> _TASK_
Reproduce exactly, and solely, the lines running from the top of the data below through the line with "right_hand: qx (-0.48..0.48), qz", both inclusive. Omit pictures.

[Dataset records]
<<<<

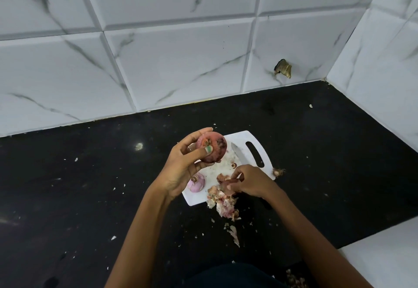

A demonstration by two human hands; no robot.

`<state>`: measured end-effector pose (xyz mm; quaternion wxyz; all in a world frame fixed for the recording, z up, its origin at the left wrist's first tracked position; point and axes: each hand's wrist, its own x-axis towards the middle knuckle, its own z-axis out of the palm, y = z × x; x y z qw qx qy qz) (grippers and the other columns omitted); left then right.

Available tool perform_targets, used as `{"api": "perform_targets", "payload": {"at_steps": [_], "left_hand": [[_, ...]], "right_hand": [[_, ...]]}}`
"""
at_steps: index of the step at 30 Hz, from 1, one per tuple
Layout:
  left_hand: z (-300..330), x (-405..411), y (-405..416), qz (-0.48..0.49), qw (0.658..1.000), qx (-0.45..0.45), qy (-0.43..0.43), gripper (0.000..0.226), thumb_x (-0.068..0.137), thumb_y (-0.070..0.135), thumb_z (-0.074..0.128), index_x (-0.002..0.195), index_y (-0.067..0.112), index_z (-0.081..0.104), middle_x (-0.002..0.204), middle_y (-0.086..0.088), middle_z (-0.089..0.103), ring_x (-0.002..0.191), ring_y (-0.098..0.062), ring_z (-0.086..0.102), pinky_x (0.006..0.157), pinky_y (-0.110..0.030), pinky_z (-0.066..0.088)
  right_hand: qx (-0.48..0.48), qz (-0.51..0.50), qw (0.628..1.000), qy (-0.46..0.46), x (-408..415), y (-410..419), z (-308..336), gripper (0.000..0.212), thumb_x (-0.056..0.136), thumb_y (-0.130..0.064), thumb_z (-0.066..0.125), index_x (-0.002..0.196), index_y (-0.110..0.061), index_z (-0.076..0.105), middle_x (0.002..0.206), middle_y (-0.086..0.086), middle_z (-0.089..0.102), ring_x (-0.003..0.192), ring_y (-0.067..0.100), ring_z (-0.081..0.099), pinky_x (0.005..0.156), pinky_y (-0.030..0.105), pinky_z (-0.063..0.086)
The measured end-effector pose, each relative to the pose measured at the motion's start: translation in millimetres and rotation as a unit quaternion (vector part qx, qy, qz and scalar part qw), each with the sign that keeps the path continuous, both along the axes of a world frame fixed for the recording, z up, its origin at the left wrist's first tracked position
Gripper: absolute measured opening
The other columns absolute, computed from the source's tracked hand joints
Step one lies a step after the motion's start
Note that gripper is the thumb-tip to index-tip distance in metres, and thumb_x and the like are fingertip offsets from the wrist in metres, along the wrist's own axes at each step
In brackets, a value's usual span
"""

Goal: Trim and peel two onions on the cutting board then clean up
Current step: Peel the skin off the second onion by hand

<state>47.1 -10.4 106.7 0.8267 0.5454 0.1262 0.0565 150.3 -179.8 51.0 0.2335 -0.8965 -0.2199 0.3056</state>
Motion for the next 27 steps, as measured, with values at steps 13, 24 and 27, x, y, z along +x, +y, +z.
{"api": "perform_targets", "payload": {"at_steps": [13,24,27], "left_hand": [[7.1,2.6,-1.9,0.012,1.000,-0.006,0.001,0.044,0.089,0.026,0.053,0.131,0.013,0.058,0.128,-0.010,0.064,0.115,-0.030,0.062,0.083,-0.034,0.057],[8.8,1.5,-3.5,0.016,1.000,0.009,0.008,0.037,0.092,0.009,0.056,0.128,0.017,0.060,0.122,-0.010,0.067,0.103,-0.023,0.069,0.079,-0.030,0.058],[8.5,2.7,-4.3,0.018,0.999,0.029,0.004,0.037,0.091,0.009,0.057,0.127,0.017,0.062,0.122,-0.010,0.067,0.105,-0.023,0.069,0.080,-0.031,0.058]], "right_hand": [[0.335,-0.064,0.939,-0.043,-14.9,17.0,92.1,0.030,0.082,-0.032,0.072,0.108,-0.018,0.066,0.097,-0.005,0.066,0.078,0.017,0.070,0.064,0.035,0.061],[0.314,-0.099,0.941,-0.077,-18.3,22.0,88.3,0.031,0.076,-0.023,0.074,0.105,-0.018,0.067,0.089,-0.010,0.067,0.080,0.009,0.068,0.075,0.032,0.059],[0.305,-0.086,0.944,-0.094,-16.8,21.2,90.5,0.030,0.075,-0.022,0.074,0.105,-0.018,0.069,0.088,-0.013,0.066,0.081,0.005,0.065,0.071,0.021,0.056]]}}
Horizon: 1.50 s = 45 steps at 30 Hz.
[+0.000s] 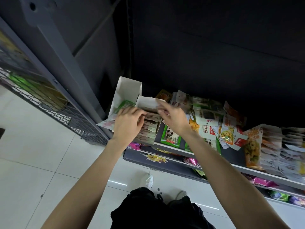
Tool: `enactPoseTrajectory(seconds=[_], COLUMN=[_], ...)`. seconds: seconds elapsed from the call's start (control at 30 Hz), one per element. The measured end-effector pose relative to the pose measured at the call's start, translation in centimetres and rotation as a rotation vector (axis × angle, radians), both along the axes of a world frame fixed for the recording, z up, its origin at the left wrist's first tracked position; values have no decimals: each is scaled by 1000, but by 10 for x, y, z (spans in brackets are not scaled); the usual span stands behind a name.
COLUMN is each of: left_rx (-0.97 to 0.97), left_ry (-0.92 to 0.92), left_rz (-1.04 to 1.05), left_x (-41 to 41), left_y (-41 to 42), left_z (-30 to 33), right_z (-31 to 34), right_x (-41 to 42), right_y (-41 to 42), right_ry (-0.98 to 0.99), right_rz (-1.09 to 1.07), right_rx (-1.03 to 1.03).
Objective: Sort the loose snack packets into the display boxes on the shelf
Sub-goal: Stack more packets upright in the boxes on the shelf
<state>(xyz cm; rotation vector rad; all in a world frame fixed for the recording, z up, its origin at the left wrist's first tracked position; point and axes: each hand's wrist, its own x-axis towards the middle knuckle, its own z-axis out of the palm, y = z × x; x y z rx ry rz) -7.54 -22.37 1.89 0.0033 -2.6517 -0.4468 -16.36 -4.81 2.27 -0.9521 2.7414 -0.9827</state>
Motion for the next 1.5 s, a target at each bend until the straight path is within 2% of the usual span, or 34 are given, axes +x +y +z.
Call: enactPoseTrajectory(seconds=[0.07, 0.13, 0.2, 0.27, 0.37, 0.5, 0.6, 0.7, 0.77, 0.87, 0.97, 1.07, 1.13, 1.2, 1.37, 1.43, 1.5], left_rx=[53, 144, 219, 257, 251, 134, 53, 45, 5, -26, -27, -99, -154, -183, 45, 116, 201], left_ry=[94, 204, 267, 233, -1, -477, -636, -697, -718, -601, -540, -689, -751, -736, -663, -614, -540], left_rz=[18, -27, -128, -223, -218, -92, -37, -18, -3, -28, -167, -227, -209, -215, -357, -430, -500], left_x=[5, 10, 14, 13, 1, -19, -29, -34, -33, -34, -49, -71, -83, -91, -86, -73, -55], left_y=[14, 38, 70, 100, 132, 147, 150, 154, 156, 164, 183, 204, 212, 217, 217, 204, 185], left_z=[10, 21, 26, 19, -11, -58, -78, -87, -92, -98, -99, -99, -96, -88, -49, -27, -6], right_z=[-6, -19, -39, -62, -86, -97, -96, -90, -88, -84, -81, -85, -87, -85, -69, -60, -46], right_x=[5, 12, 16, 15, 9, 7, 14, 24, 30, 30, 31, 35, 36, 37, 51, 57, 62], right_y=[22, 54, 91, 119, 142, 155, 165, 179, 186, 188, 190, 196, 199, 201, 222, 231, 234], right_ry=[-45, -41, -18, -33, -186, -251, -231, -230, -221, -223, -234, -251, -289, -339, -310, -420, -534], right_rz=[-173, -337, -425, -422, -318, -233, -173, -198, -266, -415, -387, -329, -327, -400, -770, -750, -633], right_rx=[-206, -236, -97, 137, 447, 609, 698, 626, 471, 265, 322, 352, 304, 166, -138, -311, -439])
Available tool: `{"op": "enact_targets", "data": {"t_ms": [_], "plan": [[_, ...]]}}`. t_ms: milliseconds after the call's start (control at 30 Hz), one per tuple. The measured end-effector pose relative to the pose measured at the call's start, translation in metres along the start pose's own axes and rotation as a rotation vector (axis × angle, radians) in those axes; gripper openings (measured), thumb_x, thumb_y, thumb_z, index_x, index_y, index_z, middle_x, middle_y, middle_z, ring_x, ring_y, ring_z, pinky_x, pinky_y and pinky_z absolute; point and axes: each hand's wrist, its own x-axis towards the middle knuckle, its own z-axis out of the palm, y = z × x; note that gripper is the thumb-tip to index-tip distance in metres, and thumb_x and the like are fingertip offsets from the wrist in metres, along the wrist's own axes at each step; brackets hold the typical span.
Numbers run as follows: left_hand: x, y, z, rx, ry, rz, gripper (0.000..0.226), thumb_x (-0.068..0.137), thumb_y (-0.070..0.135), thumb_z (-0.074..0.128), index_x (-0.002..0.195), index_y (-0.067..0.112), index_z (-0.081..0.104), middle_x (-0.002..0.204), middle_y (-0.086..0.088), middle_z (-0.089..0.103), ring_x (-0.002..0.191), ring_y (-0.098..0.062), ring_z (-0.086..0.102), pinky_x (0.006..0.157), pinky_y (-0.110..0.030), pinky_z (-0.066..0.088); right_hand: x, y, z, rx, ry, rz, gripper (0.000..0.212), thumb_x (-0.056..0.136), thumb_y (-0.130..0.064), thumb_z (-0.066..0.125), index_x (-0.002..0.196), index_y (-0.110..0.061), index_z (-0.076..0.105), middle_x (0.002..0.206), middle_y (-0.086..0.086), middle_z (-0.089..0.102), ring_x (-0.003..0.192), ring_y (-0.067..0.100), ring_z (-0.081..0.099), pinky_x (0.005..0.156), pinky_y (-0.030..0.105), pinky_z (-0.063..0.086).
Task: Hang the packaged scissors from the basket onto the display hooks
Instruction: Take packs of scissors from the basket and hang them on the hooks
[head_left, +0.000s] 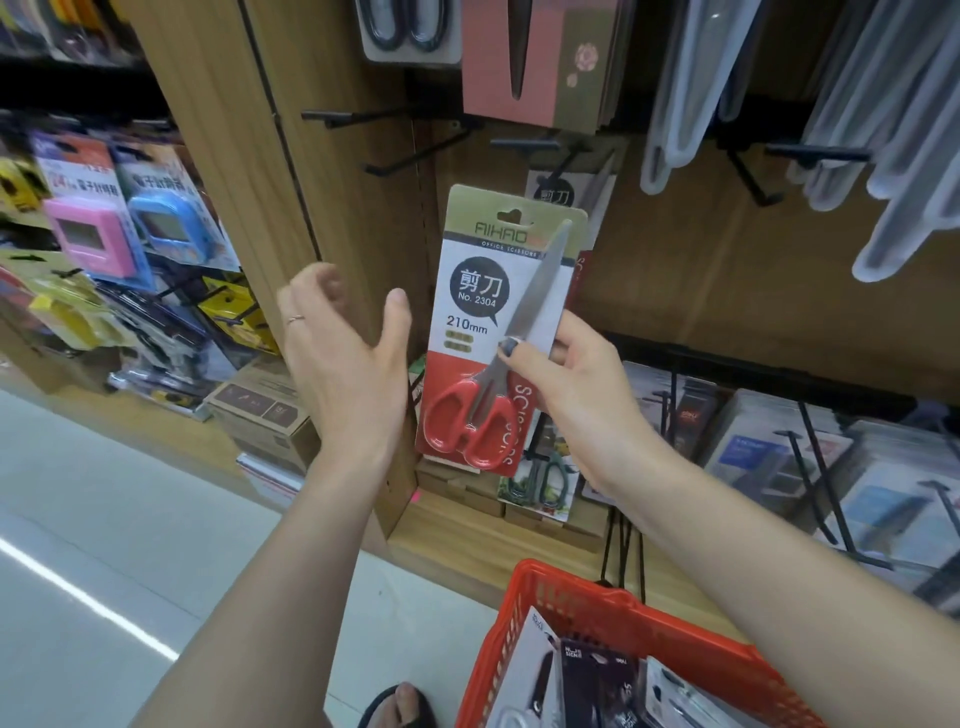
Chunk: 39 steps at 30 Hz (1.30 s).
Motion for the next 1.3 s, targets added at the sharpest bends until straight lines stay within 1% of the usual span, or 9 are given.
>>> {"op": "enact_targets", "data": {"t_ms": [100,267,433,600,833,967,1067,1167,1300], "plan": [[0.006,-0.004,-0.006,0.131,0.094,-0.002,0.070,0.094,0.045,0.066,0.148,0.010,0.040,0.144,-0.016,0.043,0.133,-0.031,0.046,0.116,-0.050,0.037,-0.004,-0.003,-0.001,0.019,0.023,-0.057,0.027,0.105,-0.018,0.062,0.130,-0.026,0.064,0.120,-0.008,0.077,0.113,0.012,0.073,0.096,0.042,0.061],[0.006,-0.009,-0.004,0.112,0.011,-0.074,0.092,0.097,0.043,0.068,0.165,0.010,0.015,0.167,-0.020,0.019,0.155,-0.034,0.026,0.128,-0.049,0.023,-0.004,-0.012,0.001,0.028,0.044,-0.103,0.020,0.105,-0.022,0.061,0.118,-0.037,0.064,0.116,-0.014,0.077,0.109,0.006,0.073,0.083,0.027,0.063],[0.007,-0.017,0.007,0.041,-0.071,-0.168,0.097,0.101,0.046,0.065,0.168,0.010,0.005,0.174,-0.014,0.008,0.159,-0.031,0.018,0.125,-0.046,0.026,0.000,-0.018,0.005,0.035,0.076,-0.114,0.015,0.104,-0.022,0.062,0.115,-0.033,0.064,0.115,-0.011,0.078,0.106,0.007,0.074,0.079,0.025,0.063],[0.005,-0.025,0.014,0.036,-0.085,-0.172,0.102,0.100,0.048,0.066,0.169,0.011,-0.001,0.176,-0.009,0.002,0.162,-0.030,0.010,0.126,-0.045,0.023,-0.002,-0.016,0.010,-0.013,0.140,-0.168,0.018,0.104,-0.022,0.062,0.108,-0.040,0.062,0.114,-0.013,0.076,0.108,0.007,0.073,0.078,0.025,0.063],[0.003,-0.027,0.017,0.064,-0.092,-0.174,0.109,0.097,0.051,0.069,0.169,0.010,-0.004,0.177,-0.010,-0.002,0.163,-0.031,0.005,0.130,-0.048,0.023,0.030,-0.006,0.002,-0.017,0.269,-0.041,0.016,0.104,-0.019,0.062,0.119,-0.023,0.067,0.112,-0.007,0.078,0.103,0.011,0.075,0.087,0.036,0.063],[0.002,-0.025,0.018,0.075,-0.067,-0.182,0.108,0.097,0.051,0.069,0.169,0.010,-0.001,0.177,-0.010,0.001,0.163,-0.030,0.006,0.128,-0.052,0.027,0.076,0.000,-0.010,-0.035,0.378,0.048,0.014,0.100,-0.018,0.065,0.114,-0.021,0.068,0.106,0.001,0.079,0.095,0.019,0.077,0.089,0.044,0.063],[0.001,-0.025,0.020,0.065,-0.063,-0.179,0.107,0.097,0.050,0.069,0.169,0.009,0.000,0.177,-0.010,0.000,0.163,-0.029,0.006,0.127,-0.053,0.027,0.108,0.002,-0.024,-0.015,0.469,0.077,0.006,0.098,-0.019,0.067,0.099,-0.024,0.064,0.101,0.004,0.076,0.092,0.023,0.075,0.083,0.038,0.061],[0.000,-0.025,0.022,0.080,-0.041,-0.190,0.107,0.097,0.050,0.068,0.169,0.009,0.000,0.177,-0.007,0.000,0.163,-0.028,0.007,0.125,-0.054,0.032,0.130,0.004,-0.036,-0.010,0.566,0.128,0.026,0.096,-0.027,0.072,0.083,-0.028,0.050,0.090,-0.004,0.066,0.080,0.015,0.066,0.071,0.030,0.054],[-0.001,-0.021,0.026,0.096,-0.009,-0.216,0.107,0.097,0.051,0.069,0.169,0.011,0.001,0.177,-0.005,0.002,0.163,-0.027,0.009,0.124,-0.051,0.035,0.148,0.009,-0.046,-0.033,0.593,0.161,0.020,0.095,-0.029,0.073,0.090,-0.021,0.055,0.095,0.002,0.069,0.083,0.021,0.069,0.068,0.028,0.055]]}}
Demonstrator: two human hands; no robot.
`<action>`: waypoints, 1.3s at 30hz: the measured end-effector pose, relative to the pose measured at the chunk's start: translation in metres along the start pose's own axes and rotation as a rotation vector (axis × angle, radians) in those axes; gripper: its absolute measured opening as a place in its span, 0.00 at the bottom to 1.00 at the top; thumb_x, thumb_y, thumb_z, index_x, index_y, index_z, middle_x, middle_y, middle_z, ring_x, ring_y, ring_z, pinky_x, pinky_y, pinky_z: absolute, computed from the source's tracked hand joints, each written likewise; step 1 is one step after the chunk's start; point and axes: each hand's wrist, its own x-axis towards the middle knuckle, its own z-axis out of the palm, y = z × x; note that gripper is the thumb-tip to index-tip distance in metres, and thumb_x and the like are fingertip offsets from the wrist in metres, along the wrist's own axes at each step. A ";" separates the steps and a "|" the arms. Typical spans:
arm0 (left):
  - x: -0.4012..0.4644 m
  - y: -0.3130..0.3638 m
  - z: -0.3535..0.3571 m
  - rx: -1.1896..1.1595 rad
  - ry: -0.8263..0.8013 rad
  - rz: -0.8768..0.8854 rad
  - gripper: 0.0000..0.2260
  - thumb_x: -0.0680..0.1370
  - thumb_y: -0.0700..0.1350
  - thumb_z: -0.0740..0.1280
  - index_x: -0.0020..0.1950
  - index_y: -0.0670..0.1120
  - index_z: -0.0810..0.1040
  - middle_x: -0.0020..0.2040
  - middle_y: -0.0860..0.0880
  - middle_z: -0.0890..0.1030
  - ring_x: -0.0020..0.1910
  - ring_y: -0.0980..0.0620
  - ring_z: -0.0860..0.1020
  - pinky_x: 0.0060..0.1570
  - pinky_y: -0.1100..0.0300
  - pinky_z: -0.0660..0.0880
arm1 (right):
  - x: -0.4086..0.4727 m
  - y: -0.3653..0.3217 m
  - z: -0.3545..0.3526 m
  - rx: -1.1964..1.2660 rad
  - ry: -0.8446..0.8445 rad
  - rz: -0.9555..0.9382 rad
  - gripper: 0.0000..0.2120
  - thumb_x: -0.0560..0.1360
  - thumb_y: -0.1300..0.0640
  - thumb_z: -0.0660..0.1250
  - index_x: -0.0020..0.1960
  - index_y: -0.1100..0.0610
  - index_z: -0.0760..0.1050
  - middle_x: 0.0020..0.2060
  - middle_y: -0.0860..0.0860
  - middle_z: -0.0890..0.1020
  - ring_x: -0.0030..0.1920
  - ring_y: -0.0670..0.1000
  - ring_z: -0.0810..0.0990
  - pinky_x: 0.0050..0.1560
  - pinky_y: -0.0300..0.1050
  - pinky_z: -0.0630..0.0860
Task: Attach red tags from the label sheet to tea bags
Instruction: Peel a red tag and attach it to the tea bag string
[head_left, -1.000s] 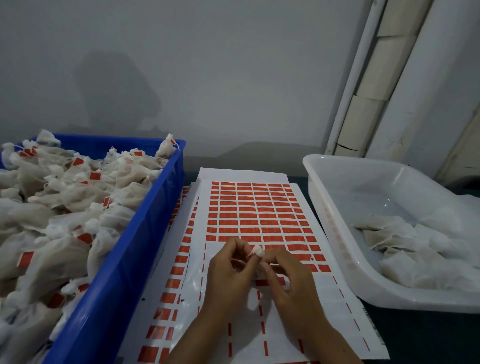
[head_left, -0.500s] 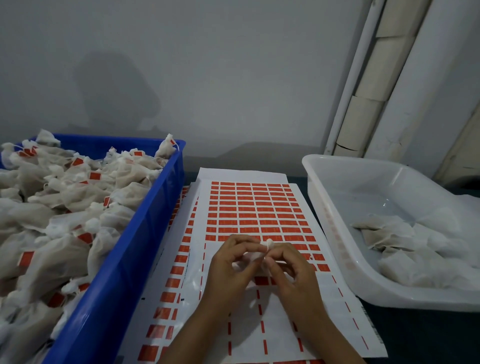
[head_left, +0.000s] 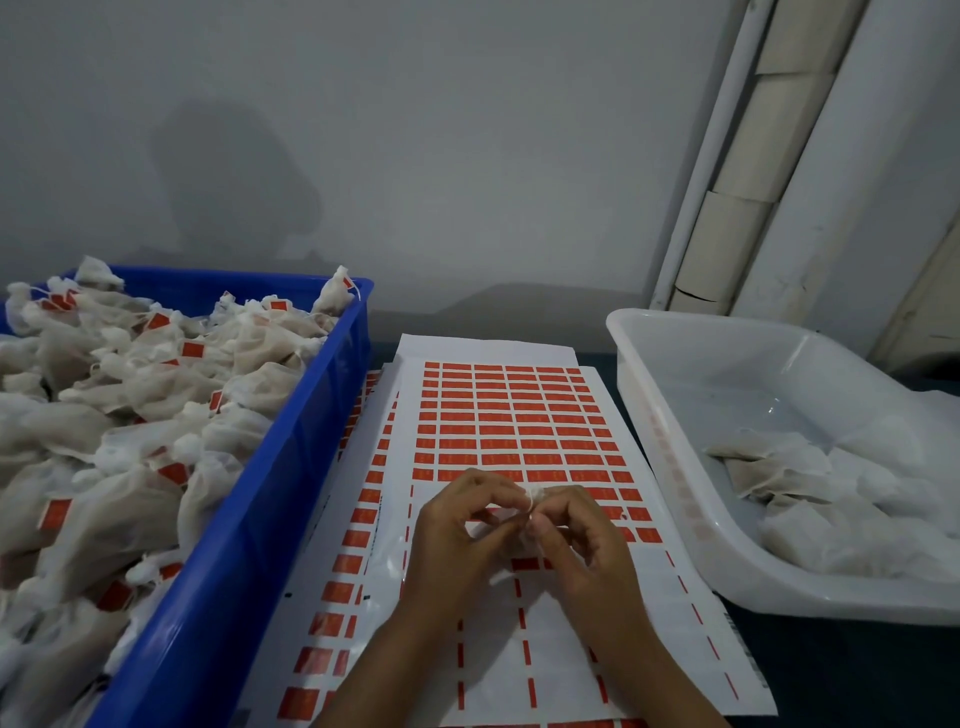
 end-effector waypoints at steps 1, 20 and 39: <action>0.000 0.000 0.000 0.003 0.006 0.004 0.08 0.70 0.36 0.72 0.43 0.48 0.81 0.44 0.52 0.81 0.47 0.60 0.78 0.44 0.72 0.75 | 0.000 0.000 0.000 0.009 -0.005 -0.008 0.04 0.73 0.52 0.62 0.43 0.52 0.74 0.41 0.49 0.79 0.45 0.44 0.78 0.47 0.29 0.74; -0.002 -0.004 0.005 0.014 0.025 0.035 0.01 0.71 0.45 0.67 0.41 0.50 0.78 0.42 0.56 0.80 0.45 0.56 0.77 0.44 0.69 0.76 | 0.000 -0.003 -0.002 0.045 -0.023 0.005 0.07 0.72 0.50 0.60 0.46 0.50 0.74 0.44 0.44 0.79 0.48 0.45 0.79 0.49 0.34 0.76; -0.005 -0.003 0.007 -0.093 0.029 -0.193 0.04 0.73 0.41 0.70 0.40 0.49 0.79 0.37 0.54 0.81 0.40 0.57 0.79 0.40 0.71 0.75 | 0.001 -0.005 -0.004 -0.086 -0.016 0.011 0.05 0.71 0.49 0.62 0.46 0.47 0.73 0.43 0.38 0.78 0.50 0.38 0.77 0.47 0.27 0.74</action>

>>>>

> _ANSWER TO THIS EXERCISE_
A demonstration by two human hands; no robot.

`<state>`: measured end-effector pose (xyz mm; quaternion wxyz; all in a world frame fixed for the recording, z up, its origin at the left wrist's first tracked position; point and axes: each hand's wrist, its own x-axis towards the middle knuckle, its own z-axis out of the palm, y = z × x; x y z qw qx qy qz) (grippers and the other columns omitted); left then right.

Available tool perform_targets, used as `{"api": "perform_targets", "payload": {"at_steps": [_], "left_hand": [[_, ...]], "right_hand": [[_, ...]]}}`
"""
at_steps: index of the step at 30 Hz, from 1, one per tuple
Layout:
  left_hand: z (-300..330), x (-405..411), y (-405..416), qz (-0.48..0.49), qw (0.658..1.000), qx (-0.45..0.45), qy (-0.43..0.43), gripper (0.000..0.226), thumb_x (-0.068..0.137), thumb_y (-0.070..0.135), thumb_z (-0.074..0.128), index_x (-0.002..0.195), index_y (-0.067..0.112), index_z (-0.081..0.104), middle_x (-0.002..0.204), middle_y (-0.086..0.088), middle_z (-0.089..0.103), ring_x (-0.002..0.191), ring_y (-0.098..0.062), ring_z (-0.086..0.102), pinky_x (0.006..0.157), pinky_y (-0.110..0.030), pinky_z (-0.066..0.088)
  right_hand: qx (-0.48..0.48), qz (-0.51..0.50), qw (0.628..1.000), qy (-0.46..0.46), x (-408..415), y (-410..419), z (-308..336), gripper (0.000..0.212), thumb_x (-0.056..0.136), thumb_y (-0.130..0.064), thumb_z (-0.066..0.125), index_x (-0.002..0.196), index_y (-0.110..0.061), index_z (-0.076..0.105), middle_x (0.002..0.206), middle_y (-0.086..0.086), middle_z (-0.089..0.102), ring_x (-0.003..0.192), ring_y (-0.067..0.100), ring_z (-0.081..0.099), pinky_x (0.005..0.156), pinky_y (-0.030..0.105), pinky_z (-0.063..0.086)

No additional response is needed to complete this exercise.